• [To do] Out of all the lines below, count those with the word "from". Give the number only.
Supplied information below:
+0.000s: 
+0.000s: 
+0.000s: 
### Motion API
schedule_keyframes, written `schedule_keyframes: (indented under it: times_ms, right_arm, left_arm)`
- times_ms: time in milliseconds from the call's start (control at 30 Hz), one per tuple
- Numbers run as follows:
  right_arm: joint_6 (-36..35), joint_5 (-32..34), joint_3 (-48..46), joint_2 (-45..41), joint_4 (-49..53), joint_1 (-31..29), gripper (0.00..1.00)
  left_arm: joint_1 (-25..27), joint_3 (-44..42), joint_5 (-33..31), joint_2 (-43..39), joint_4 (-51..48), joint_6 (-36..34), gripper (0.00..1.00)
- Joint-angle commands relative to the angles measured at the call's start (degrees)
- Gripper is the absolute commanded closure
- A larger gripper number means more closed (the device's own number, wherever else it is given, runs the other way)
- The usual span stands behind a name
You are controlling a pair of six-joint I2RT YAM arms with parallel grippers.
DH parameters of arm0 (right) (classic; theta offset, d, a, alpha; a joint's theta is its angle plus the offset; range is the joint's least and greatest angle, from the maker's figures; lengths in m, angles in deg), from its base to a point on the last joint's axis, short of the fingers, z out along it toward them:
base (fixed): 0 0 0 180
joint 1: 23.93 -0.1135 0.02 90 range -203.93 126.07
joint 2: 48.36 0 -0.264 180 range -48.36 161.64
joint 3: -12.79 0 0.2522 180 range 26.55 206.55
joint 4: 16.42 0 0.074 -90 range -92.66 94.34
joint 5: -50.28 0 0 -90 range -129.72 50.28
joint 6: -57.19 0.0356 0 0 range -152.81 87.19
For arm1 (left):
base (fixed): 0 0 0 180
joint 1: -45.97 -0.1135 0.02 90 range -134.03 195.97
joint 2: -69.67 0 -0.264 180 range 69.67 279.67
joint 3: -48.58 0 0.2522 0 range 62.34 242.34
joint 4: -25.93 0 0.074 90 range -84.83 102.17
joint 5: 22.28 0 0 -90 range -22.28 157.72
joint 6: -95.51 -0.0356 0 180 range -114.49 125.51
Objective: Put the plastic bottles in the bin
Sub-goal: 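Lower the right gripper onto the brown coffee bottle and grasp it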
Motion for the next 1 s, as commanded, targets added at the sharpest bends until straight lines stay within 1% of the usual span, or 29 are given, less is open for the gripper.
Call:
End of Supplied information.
• [Task solution] 2